Work to complete
How many lines below contain the word "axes"? Answer with that number alone.

Collected data

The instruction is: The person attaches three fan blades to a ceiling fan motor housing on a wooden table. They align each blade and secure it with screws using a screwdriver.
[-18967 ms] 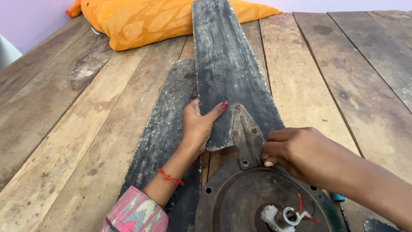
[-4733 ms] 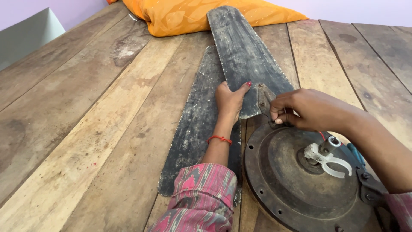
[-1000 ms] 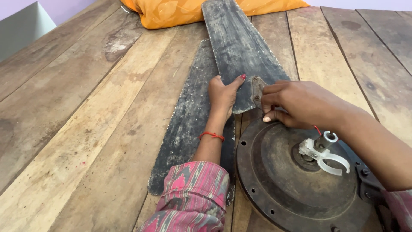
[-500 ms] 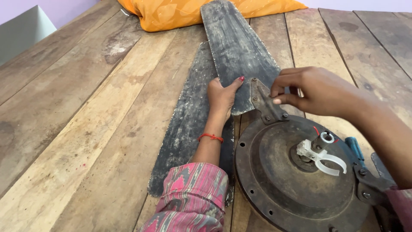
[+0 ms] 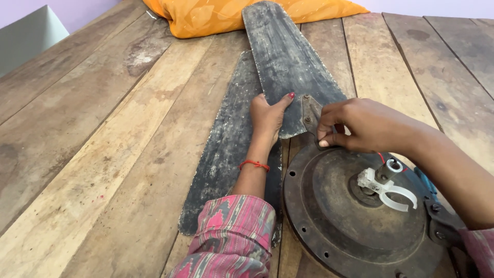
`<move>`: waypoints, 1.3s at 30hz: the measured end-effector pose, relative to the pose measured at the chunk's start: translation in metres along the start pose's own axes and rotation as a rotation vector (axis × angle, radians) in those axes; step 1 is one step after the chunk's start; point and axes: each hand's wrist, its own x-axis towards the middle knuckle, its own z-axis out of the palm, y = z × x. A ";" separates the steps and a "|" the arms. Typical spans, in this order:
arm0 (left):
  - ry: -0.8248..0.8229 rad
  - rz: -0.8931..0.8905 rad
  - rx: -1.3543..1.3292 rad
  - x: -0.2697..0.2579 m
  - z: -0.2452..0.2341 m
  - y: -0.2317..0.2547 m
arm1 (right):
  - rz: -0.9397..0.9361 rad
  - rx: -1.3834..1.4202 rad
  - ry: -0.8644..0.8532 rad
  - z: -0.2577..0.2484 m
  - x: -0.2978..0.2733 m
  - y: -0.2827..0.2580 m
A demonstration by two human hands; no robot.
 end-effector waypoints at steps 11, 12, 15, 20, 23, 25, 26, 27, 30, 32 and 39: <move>0.007 -0.021 0.043 0.001 0.000 0.001 | 0.053 -0.170 -0.033 0.007 -0.001 -0.007; 0.016 -0.011 0.056 0.000 0.000 0.001 | 0.053 -0.175 -0.017 0.008 -0.001 -0.005; 0.015 -0.011 0.042 0.001 0.000 -0.001 | 0.059 -0.167 -0.027 0.005 -0.001 0.003; -0.006 -0.010 0.005 0.003 -0.001 -0.003 | 0.228 -0.109 -0.116 -0.007 -0.008 0.020; -0.006 -0.025 0.012 0.003 0.000 -0.004 | 0.248 -0.085 -0.143 -0.007 -0.009 0.021; 0.000 -0.016 0.018 0.003 0.000 -0.004 | 0.248 -0.125 -0.173 -0.005 -0.008 0.018; -0.002 -0.014 0.016 0.003 0.000 -0.005 | 0.251 -0.164 -0.185 -0.005 -0.007 0.015; -0.005 -0.012 0.015 0.003 -0.001 -0.005 | 0.252 -0.202 -0.197 -0.004 -0.007 0.013; -0.012 -0.014 0.008 0.004 -0.001 -0.006 | 0.270 -0.308 -0.187 -0.003 -0.010 0.003; -0.013 -0.022 0.006 0.004 -0.001 -0.006 | 0.300 -0.367 -0.202 -0.003 -0.011 -0.002; -0.040 -0.022 -0.057 0.005 -0.002 -0.008 | 0.304 -0.428 -0.144 -0.007 -0.019 0.000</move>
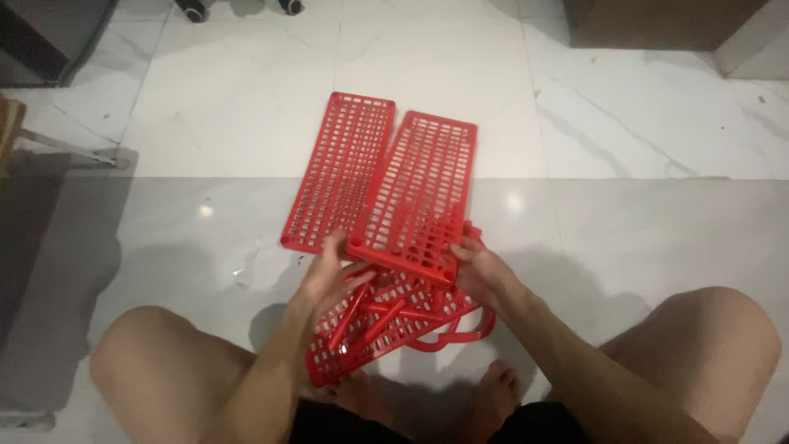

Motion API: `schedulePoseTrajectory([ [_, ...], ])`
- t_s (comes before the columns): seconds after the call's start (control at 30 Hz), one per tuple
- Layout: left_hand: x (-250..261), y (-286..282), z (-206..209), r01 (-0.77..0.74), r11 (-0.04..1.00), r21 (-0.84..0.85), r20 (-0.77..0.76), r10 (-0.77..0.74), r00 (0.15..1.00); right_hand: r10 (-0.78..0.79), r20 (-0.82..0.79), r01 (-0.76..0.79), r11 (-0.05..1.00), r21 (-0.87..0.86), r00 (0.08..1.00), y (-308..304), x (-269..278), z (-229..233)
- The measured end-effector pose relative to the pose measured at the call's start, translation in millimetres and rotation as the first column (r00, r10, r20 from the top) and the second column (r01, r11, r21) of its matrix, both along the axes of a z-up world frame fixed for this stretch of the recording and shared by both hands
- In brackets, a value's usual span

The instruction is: The person assembles a red plastic storage rack by hand. They connect the side panels to the base and insert the vertical support rods to form the structure.

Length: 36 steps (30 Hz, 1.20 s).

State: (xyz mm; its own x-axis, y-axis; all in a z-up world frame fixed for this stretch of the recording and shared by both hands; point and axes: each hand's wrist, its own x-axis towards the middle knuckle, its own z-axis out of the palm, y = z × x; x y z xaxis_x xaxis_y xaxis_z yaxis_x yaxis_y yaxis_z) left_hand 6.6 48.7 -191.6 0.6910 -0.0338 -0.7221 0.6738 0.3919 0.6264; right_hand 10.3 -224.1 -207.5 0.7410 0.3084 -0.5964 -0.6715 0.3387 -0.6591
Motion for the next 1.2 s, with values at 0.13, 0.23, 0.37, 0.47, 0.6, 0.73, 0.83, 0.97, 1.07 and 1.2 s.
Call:
schedulePoseTrajectory([
  [0.13,15,22,-43,-0.138,0.99,-0.011,-0.072,0.137,0.988,0.028,0.115,-0.042,0.992,0.118,0.993,0,-1,3],
  [0.23,23,31,-84,-0.252,0.966,-0.062,-0.156,0.24,0.958,0.028,0.157,-0.038,0.997,0.061,0.987,5,2,13],
  [0.37,34,34,-123,-0.375,0.92,-0.114,-0.183,0.351,0.918,-0.016,0.029,0.018,0.998,-0.059,0.999,9,6,31],
  [0.47,33,31,-140,-0.461,0.874,-0.151,-0.179,0.435,0.883,-0.041,0.06,0.036,0.997,0.069,0.997,13,10,40],
  [0.6,42,34,-160,-0.457,0.856,-0.242,-0.17,0.426,0.888,-0.011,-0.025,0.01,0.999,-0.045,1.0,14,10,45],
  [0.73,27,30,-162,-0.402,0.817,-0.414,-0.132,0.383,0.914,-0.027,-0.094,0.025,0.999,-0.028,0.995,22,13,40],
  [0.83,6,13,-145,-0.427,0.877,-0.22,-0.144,0.404,0.904,0.05,0.034,-0.053,0.993,0.103,0.998,29,14,23],
  [0.97,-16,15,-103,-0.496,0.821,-0.283,-0.18,0.462,0.868,0.052,0.007,-0.052,0.995,0.084,0.999,54,20,0],
  [1.07,-26,17,-76,-0.546,0.764,-0.345,-0.239,0.491,0.838,0.056,-0.109,-0.06,0.998,-0.03,0.992,77,24,-15],
  [1.2,-36,16,-51,-0.668,0.677,-0.31,-0.297,0.599,0.744,0.038,-0.123,-0.043,0.998,-0.04,0.992,91,22,-27],
])
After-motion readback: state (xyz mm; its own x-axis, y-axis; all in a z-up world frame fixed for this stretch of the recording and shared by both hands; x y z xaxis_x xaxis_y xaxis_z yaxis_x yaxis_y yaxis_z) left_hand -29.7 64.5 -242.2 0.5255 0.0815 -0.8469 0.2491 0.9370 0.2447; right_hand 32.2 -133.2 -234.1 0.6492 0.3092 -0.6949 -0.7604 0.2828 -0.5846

Solution for this problem
3